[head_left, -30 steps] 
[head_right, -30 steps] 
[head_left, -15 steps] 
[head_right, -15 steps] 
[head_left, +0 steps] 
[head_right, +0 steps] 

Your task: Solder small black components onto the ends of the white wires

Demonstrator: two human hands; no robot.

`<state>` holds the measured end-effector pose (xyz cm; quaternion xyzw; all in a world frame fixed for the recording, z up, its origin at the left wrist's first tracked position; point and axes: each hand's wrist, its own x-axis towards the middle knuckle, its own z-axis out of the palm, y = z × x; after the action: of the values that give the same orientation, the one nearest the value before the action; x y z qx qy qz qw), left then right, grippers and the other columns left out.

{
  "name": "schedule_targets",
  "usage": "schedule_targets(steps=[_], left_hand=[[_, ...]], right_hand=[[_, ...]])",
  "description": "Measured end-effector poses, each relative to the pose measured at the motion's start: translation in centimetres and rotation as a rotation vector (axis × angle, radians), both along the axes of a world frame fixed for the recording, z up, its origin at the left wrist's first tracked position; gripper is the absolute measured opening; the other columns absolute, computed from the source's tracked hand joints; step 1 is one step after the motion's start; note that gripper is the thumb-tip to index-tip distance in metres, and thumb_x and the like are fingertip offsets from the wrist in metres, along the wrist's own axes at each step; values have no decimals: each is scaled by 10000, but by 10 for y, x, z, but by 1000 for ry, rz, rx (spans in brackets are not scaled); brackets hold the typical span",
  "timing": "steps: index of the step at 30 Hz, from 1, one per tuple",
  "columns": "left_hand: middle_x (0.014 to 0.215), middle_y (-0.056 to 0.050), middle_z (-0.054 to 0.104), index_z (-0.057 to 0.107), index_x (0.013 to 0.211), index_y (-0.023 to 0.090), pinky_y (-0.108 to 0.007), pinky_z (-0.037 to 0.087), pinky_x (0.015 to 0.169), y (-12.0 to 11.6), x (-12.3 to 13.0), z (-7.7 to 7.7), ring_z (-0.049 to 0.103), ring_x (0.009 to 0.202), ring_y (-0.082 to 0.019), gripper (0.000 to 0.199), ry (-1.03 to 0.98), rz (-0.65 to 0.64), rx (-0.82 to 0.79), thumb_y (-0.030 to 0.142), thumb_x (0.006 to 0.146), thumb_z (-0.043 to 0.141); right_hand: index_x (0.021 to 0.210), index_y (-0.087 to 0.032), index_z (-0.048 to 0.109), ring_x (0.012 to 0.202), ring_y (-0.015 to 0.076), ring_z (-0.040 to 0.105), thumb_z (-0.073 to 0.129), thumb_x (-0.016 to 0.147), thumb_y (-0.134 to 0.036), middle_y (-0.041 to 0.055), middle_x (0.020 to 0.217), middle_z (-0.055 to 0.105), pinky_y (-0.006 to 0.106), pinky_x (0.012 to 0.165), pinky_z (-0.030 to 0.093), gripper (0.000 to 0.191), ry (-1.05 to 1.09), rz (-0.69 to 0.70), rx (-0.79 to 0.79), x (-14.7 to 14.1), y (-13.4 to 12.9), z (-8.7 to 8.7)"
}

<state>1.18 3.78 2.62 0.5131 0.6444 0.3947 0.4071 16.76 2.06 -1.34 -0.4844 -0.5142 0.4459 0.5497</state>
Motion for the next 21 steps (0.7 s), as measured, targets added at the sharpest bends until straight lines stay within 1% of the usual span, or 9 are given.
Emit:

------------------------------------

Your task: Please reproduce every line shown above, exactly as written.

Solution to this problem:
[head_left, -30 steps] 
[head_right, -30 steps] 
[head_left, -15 steps] 
[head_right, -15 steps] 
[head_left, +0 steps] 
[head_right, +0 steps] 

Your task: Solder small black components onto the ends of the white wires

Demonstrator: two human hands; no robot.

`<state>` holds the measured end-effector pose (xyz cm; quaternion xyzw; all in a world frame fixed for the recording, z up, its origin at the left wrist's first tracked position; point and axes: each hand's wrist, its own x-axis towards the middle knuckle, its own z-axis out of the palm, y = z × x; after the action: of the values that give the same orientation, the one nearest the value before the action; x y z qx qy qz qw), left then right, grippers and the other columns left out.

{
  "name": "schedule_targets",
  "usage": "schedule_targets(steps=[_], left_hand=[[_, ...]], right_hand=[[_, ...]])",
  "description": "Measured end-effector poses, each relative to the pose measured at the motion's start: translation in centimetres and rotation as a rotation vector (axis × angle, radians), both along the axes of a world frame fixed for the recording, z up, its origin at the left wrist's first tracked position; gripper is the absolute measured opening; the other columns absolute, computed from the source's tracked hand joints; step 1 is one step after the motion's start; note that gripper is the thumb-tip to index-tip distance in metres, and thumb_x and the like are fingertip offsets from the wrist in metres, along the wrist's own axes at each step; values have no decimals: each is scaled by 10000, but by 10 for y, x, z, but by 1000 for ry, rz, rx (spans in brackets are not scaled); brackets hold the typical span",
  "timing": "steps: index of the step at 30 Hz, from 1, one per tuple",
  "columns": "left_hand: middle_x (0.014 to 0.215), middle_y (-0.056 to 0.050), middle_z (-0.054 to 0.104), index_z (-0.057 to 0.107), index_x (0.013 to 0.211), index_y (-0.023 to 0.090), pinky_y (-0.108 to 0.007), pinky_z (-0.037 to 0.087), pinky_x (0.015 to 0.169), y (-12.0 to 11.6), x (-12.3 to 13.0), z (-7.7 to 7.7), ring_z (-0.049 to 0.103), ring_x (0.009 to 0.202), ring_y (-0.082 to 0.019), gripper (0.000 to 0.199), ry (-1.03 to 0.98), rz (-0.65 to 0.64), rx (-0.82 to 0.79), thumb_y (-0.030 to 0.142), thumb_x (0.006 to 0.146), thumb_z (-0.043 to 0.141); right_hand: index_x (0.021 to 0.210), index_y (-0.087 to 0.032), index_z (-0.048 to 0.109), ring_x (0.012 to 0.202), ring_y (-0.015 to 0.076), ring_z (-0.040 to 0.105), thumb_z (-0.073 to 0.129), thumb_x (-0.016 to 0.147), thumb_y (-0.134 to 0.036), middle_y (-0.041 to 0.055), middle_x (0.020 to 0.217), middle_z (-0.055 to 0.105), pinky_y (-0.006 to 0.106), pinky_x (0.012 to 0.165), pinky_z (-0.030 to 0.093), gripper (0.000 to 0.191), ry (-1.05 to 1.09), rz (-0.69 to 0.70), rx (-0.79 to 0.79), x (-14.7 to 14.1), y (-13.4 to 12.9), z (-8.7 to 8.7)"
}

<state>1.18 3.78 2.62 0.5131 0.6444 0.3947 0.4071 16.76 2.06 -1.34 -0.4844 -0.5142 0.4459 0.5497</state>
Motion for the next 21 steps (0.7 s), as measured, targets added at the sharpest bends until straight lines stay within 1% of the usual span, or 9 are given.
Emit:

No other output belongs to this answer.